The international jurisdiction of the sea, especially when
it overlaps onto the land, is also known as
“Territorial Jurisdiction” and the
Legal Persons occupying this jurisdiction may be referred to in some old law
books as “Territorials”.
Legal Persons all operate under systems of law known as
Codes, Statutes, and Regulations.
All transactions and interactions are accomplished by
contracts, both public and private, and those Legal Persons engaged in carrying
on business in the international jurisdiction of the sea act as employees of
corporations or officials representing corporations and/or the various
governments chartering the corporations.
This particular jurisdiction has long been the realm of the
British Monarchs who have policed and dominated it for centuries. It should not
surprise us, then, that a majority of those connected to this jurisdiction
follow British nomenclature and traditions, one of which is the tradition of
holding offices as trusts.
A trust requires a donor, a holder or trustee, and a beneficiary. In the British system of things, the Queen acts as the donor, the recipient of her office or commission acts as the holder/trustee, and at the end of the day, the office or commission granted returns to the Queen, her heirs or successors.
The office holder in such a grantor system receives a “title” — a label designating exactly what their rank and responsibility is. This is again a reference to the office being held as a trust, where the office holder holds the liability and duty (the legal title) and the Queen holds the benefit (the equitable title).
The title “Mister” indicates that the person being addressed is a Warrant Officer in the British Merchant Marine Service. It may also be applied to a Midshipman in the Queen’s Navy. So this one title, "Mister", can refer to someone engaged in international trade, or to a junior officer in the navy, depending on the context in which it is used.
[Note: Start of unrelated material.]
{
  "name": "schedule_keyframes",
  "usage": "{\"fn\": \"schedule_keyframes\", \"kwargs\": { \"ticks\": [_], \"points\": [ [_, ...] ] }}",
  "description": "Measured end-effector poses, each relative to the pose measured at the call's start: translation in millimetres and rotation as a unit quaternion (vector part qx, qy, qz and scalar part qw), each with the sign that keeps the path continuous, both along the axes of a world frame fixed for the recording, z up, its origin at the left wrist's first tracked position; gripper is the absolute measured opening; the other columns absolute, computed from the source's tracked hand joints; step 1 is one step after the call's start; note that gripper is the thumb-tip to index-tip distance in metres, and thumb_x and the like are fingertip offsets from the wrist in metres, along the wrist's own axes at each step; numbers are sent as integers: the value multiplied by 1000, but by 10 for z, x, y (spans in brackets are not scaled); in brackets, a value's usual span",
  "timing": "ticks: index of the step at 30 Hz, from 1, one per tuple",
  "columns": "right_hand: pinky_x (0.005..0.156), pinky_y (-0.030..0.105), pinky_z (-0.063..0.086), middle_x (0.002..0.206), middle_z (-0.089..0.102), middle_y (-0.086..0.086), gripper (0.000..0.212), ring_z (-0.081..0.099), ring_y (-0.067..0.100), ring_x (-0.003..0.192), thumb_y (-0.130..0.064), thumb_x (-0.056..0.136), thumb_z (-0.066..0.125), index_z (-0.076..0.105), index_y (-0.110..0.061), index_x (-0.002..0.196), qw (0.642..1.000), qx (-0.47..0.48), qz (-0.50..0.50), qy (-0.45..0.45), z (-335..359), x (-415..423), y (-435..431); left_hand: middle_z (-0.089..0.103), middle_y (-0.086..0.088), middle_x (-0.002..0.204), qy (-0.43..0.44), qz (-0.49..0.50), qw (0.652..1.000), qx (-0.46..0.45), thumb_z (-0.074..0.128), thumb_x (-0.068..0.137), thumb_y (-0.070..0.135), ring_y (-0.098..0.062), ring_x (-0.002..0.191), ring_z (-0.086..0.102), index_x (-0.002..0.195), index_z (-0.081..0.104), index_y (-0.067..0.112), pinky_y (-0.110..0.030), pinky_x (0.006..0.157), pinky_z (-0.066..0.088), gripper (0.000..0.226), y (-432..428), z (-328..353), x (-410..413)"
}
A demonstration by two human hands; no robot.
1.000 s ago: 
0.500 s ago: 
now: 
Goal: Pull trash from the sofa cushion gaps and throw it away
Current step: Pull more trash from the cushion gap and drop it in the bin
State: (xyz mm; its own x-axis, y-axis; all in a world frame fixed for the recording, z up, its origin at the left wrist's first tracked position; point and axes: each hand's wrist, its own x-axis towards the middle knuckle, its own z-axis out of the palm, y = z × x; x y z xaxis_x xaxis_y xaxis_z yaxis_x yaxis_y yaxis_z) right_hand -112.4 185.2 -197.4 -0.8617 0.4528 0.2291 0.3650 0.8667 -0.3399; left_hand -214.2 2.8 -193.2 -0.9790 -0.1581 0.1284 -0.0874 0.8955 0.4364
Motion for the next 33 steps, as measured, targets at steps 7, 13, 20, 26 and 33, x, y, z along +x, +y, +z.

The use of this term to address any man of legal age has become commonplace in this country, though obviously, it should not be. Misapplying it to average Americans creates the basis for legal presumptions that are inappropriate and disadvantageous to those Americans who appear to accept the title of “Mister” or “Missus” (a Mister’s wife) or “Miss” (a Mister’s spinster daughter).
The title “Esquire” indicates that the person being addressed is working as a Squire, the lowest rank of the British Nobility, from which they can aspire to become a Knight, a Lord, or even higher dignitary.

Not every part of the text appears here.